Heidi Adams: "And I did my first treatment of Tysabri in July, the end of July, and mid-August I went water skiing with my family up at Bear Lake and wake boarded. And I've been working full time."

This month she celebrated her 10th anniversary by snorkeling in Hawaii.

Heidi Adams: "I haven't had that kind of energy in years. It's really been fantastic."

Adams is one of the first to take the new drug, which is administered once a month, intravenously. Tysabri hampers the movement of potentially damaging immune cells from the bloodstream to the brain and spinal cord.

John Foley, MD, Dir.

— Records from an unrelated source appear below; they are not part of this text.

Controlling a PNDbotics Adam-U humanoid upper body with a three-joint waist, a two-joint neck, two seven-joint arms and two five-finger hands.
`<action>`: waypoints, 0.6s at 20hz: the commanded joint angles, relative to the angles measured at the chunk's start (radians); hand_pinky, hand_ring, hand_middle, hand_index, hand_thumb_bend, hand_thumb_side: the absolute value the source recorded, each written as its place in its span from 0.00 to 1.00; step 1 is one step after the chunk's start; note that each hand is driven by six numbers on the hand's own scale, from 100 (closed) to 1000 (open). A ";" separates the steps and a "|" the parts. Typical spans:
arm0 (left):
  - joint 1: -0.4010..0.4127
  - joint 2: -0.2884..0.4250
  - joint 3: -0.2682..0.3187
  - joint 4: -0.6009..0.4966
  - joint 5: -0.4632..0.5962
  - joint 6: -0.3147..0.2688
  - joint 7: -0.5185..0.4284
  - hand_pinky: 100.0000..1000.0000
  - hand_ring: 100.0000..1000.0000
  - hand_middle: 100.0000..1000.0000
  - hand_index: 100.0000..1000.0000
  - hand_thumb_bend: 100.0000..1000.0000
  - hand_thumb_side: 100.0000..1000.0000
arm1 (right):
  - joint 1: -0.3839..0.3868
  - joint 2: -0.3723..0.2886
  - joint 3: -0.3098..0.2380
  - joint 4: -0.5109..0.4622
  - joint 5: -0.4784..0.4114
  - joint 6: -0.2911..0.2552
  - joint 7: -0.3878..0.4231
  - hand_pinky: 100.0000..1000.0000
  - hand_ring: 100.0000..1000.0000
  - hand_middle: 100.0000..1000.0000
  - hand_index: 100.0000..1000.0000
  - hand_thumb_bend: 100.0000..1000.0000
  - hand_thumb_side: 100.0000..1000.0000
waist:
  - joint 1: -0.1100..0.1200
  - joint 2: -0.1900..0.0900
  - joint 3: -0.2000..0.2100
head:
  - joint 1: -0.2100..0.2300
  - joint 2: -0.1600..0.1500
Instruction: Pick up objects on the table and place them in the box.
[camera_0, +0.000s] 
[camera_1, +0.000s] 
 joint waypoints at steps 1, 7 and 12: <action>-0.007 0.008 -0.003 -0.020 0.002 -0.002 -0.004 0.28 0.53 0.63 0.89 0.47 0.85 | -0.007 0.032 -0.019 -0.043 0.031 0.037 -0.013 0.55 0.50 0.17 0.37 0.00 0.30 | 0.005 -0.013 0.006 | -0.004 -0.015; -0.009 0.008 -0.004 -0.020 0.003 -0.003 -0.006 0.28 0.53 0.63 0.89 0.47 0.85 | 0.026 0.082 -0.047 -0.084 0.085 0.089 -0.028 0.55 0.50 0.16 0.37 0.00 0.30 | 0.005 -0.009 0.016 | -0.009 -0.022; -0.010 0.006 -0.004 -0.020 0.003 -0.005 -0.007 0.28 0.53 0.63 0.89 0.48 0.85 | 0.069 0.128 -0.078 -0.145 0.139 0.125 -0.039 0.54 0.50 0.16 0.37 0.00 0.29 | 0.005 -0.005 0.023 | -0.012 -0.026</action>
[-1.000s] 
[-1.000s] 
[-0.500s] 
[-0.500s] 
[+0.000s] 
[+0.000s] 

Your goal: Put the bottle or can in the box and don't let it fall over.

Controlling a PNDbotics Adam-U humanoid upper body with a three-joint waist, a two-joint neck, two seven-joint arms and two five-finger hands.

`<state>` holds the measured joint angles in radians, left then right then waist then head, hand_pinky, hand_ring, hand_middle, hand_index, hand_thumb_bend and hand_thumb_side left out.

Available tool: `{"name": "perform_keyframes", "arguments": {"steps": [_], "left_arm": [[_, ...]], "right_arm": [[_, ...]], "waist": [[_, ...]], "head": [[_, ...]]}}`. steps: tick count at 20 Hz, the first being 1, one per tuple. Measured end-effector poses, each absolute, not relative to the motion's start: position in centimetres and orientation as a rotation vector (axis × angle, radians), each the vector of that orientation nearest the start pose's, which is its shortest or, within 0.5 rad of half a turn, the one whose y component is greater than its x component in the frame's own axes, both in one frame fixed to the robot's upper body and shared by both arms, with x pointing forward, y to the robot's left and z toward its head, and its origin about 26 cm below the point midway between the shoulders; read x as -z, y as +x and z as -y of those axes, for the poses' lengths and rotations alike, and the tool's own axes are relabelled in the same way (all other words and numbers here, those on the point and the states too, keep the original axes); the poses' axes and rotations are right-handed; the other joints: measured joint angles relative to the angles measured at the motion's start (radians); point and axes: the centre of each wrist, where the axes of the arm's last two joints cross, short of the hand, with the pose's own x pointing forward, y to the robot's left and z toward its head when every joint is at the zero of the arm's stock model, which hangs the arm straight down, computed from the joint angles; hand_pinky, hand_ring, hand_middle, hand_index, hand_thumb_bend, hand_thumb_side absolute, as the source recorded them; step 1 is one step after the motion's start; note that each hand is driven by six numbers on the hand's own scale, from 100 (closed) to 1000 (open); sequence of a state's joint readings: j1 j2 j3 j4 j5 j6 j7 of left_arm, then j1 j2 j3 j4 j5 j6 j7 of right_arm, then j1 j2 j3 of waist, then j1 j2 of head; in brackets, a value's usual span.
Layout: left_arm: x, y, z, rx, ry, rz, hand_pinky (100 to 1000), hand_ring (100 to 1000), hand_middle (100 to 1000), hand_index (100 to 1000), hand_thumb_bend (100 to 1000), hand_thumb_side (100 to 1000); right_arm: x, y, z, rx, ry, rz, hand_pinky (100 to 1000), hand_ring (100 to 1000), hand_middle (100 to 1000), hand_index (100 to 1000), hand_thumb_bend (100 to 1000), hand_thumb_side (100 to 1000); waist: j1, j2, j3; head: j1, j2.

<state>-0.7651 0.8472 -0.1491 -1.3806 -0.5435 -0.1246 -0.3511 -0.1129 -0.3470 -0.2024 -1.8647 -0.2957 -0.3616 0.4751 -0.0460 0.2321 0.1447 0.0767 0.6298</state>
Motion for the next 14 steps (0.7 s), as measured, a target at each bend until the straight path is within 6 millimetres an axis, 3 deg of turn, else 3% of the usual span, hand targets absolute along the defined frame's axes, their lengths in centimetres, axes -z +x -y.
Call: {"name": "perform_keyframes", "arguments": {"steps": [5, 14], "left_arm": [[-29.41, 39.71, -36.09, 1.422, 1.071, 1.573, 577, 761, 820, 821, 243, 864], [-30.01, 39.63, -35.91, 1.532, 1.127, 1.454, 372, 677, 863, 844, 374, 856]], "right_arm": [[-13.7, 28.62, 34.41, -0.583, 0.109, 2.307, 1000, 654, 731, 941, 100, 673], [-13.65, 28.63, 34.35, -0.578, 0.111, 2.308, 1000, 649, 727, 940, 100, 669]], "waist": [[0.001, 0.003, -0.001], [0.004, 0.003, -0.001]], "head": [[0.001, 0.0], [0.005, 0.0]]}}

Rocky Mountain Multiple Sclerosis Clinic: "In the two year study, for instance, it dropped the number of flare-ups or exacerbations from 68 to 70 percent to 14. It also appears to reduce the progression of the disability to at least by 42%."

Dr. John Foley, director of the Rocky Mountain MS Clinic, says Tysabri is the newest of several drug breakthrough treatments in development.

John Foley, MD, Dir. Rocky Mountain Multiple Sclerosis Clinic: "We don't really have a cure yet, but these drugs are incremental advances in our ability to at least control the symptoms and keep the disease from getting a lot worse and leading to more disabling conditions."

For people like Heidi, that means being able to live life as she wants to.

Tysabri has had some possible dangerous side effects in some people so it is not for everyone with Multiple Sclerosis and has a very strict protocol. It is also expensive -- more than $2,000 a dose, but it is FDA and Medicare approved.